Now I found out that violins from China could be very cheap, and wondered about trying one out. But when I asked, there were none in Allen's at that time - October - and I put it out of my head.

But John got keen on the idea, and kept ringing the shop asking when their new consignment would be in. Finally we went down, on the day before Christmas Eve, and bought one, but the luthier employed by Allen's at that time - Stephen Lyle - advised me to have better strings put on it. He also changed the set-up of the violin - did that for free - and I picked it up for real the next day, Christmas Eve 2011. Stephen wouldn't let me try it in the shop, so I took Bonnie home, rosined the bow, and tried the strings - and they didn't sound too bad!

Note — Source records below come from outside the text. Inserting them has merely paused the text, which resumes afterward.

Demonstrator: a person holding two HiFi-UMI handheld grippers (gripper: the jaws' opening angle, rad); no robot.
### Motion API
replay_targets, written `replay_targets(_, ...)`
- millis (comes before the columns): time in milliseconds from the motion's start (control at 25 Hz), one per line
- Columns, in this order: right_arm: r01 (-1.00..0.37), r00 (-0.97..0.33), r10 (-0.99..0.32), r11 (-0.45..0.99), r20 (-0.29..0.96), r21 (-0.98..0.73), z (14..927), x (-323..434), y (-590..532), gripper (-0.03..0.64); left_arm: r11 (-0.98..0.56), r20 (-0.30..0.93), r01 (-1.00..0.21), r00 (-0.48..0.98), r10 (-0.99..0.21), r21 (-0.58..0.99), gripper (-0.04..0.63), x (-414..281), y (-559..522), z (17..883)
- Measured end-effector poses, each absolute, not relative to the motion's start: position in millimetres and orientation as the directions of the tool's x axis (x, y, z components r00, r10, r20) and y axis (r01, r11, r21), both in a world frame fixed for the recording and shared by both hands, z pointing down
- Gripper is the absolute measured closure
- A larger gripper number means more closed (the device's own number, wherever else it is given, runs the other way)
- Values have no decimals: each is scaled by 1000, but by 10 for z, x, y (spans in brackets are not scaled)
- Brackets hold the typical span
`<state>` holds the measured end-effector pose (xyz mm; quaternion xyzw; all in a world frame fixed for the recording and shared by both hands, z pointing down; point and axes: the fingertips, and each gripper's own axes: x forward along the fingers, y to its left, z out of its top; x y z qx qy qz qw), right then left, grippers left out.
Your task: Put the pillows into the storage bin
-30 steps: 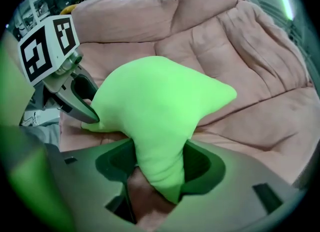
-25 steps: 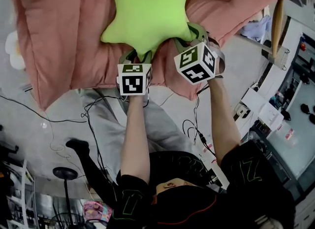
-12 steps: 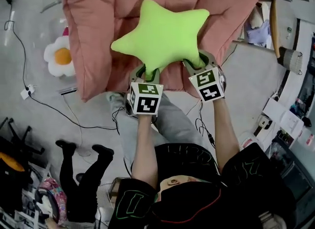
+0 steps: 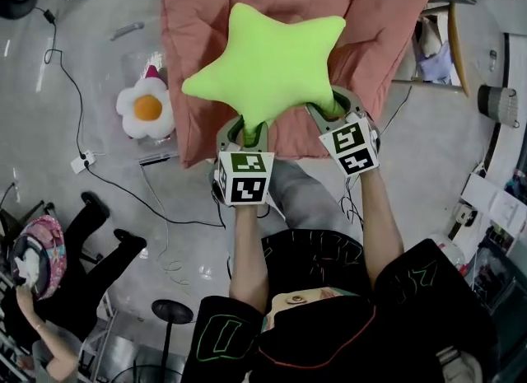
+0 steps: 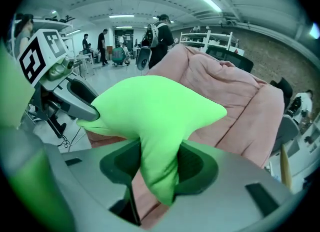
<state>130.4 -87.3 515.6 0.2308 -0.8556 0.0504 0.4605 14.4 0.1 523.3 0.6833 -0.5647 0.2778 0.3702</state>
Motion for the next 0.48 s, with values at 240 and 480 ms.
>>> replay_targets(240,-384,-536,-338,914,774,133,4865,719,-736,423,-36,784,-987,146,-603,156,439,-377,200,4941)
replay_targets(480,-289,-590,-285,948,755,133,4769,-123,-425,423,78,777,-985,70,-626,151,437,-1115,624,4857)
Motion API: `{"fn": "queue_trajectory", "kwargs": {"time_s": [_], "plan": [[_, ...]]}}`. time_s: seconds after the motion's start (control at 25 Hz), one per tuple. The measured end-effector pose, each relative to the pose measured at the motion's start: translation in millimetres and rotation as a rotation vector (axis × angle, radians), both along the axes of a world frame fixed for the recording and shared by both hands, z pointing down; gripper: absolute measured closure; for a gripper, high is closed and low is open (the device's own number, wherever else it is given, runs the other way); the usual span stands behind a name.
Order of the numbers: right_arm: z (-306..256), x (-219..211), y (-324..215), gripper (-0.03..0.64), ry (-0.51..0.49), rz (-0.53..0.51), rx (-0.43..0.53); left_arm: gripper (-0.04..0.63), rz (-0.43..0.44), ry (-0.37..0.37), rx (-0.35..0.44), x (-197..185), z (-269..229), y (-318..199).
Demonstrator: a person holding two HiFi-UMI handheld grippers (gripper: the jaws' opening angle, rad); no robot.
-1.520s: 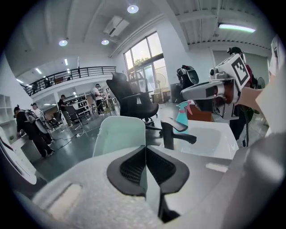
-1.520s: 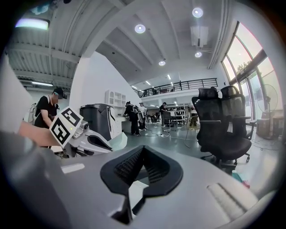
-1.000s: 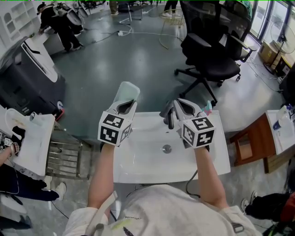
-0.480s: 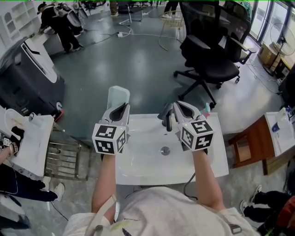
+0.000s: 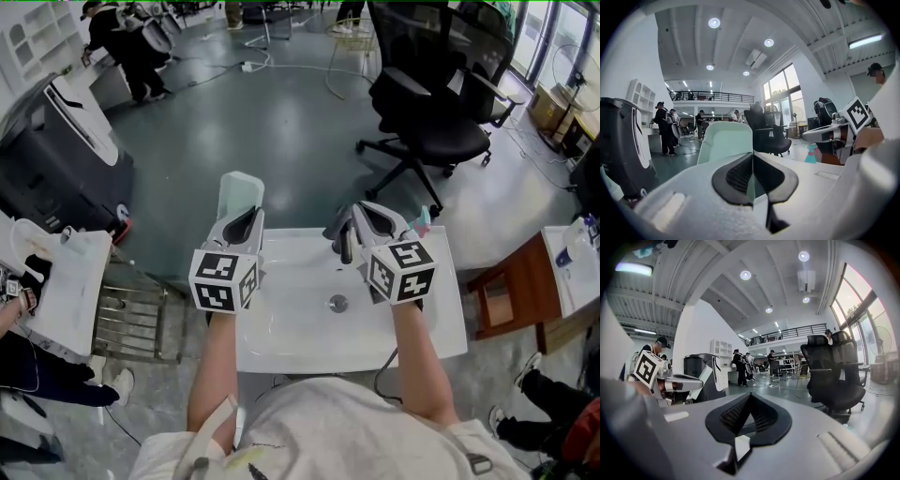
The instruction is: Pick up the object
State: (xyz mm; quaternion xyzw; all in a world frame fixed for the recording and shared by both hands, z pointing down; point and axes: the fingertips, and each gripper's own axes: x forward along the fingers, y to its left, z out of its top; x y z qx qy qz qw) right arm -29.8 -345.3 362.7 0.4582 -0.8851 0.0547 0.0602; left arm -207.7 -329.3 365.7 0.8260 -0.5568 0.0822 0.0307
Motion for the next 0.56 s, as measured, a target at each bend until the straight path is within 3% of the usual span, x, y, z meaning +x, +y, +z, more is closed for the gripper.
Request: {"fn": "queue_trajectory", "kwargs": {"time_s": [0.56], "plan": [[2.3, 0.2, -1.8, 0.614, -0.003, 0.005, -0.002, 0.584, 0.002, 0.0, -0.008, 1.3, 3.1, -2.0]]}}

Over Christmas and New Year, John and I played many folk duets, sometimes practising for three hours at a time, and then I too emailed the music teacher at the college for the name of a violin teacher. He gave me the name of one - I'll call her Stella - and at first I got on well with her; but later I found that this impression was superficial & I couldn't talk to her about my progress. She was abrupt and defensive if I tried. She didn't seem to enjoy teaching and often made derogatory comments to me about her other pupils - wonder what she was saying about me!  She also usually forgot what we'd been doing the week before and used every excuse to chat and cut down on our half hour lessons. I had asked her to prepare me for violin grade exams, but we didn't seem to be making any progress. Then she moved house, and left me without any tuition for 5 weeks.
John discovered the name of someone who taught folk fiddle & I emailed him. He emailed back - and that's how I started with Fiddle Guru.

I was so nervous for my first lesson. John came down with me, to ask about folk instruments he might learn, and after Fiddle Guru had talked for a while - I thought he seemed a nice if rather posh young man - John went out to sit in the car, The lesson was in the Guru's parents' house in Kirkley, Lowestoft, a nicely decorated traditional lounge. I had put my violin on the sofa! He asked me to play. I started to play Flowers of Edinburgh, not too badly, and suddenly Fiddle Guru started to tap his feet, and then joined in on his own fiddle, as we moved on to Soldier's Joy and Staten Island. He said he was pleased with my rhythm and intonation, but that I shouldn't just do separate bowing.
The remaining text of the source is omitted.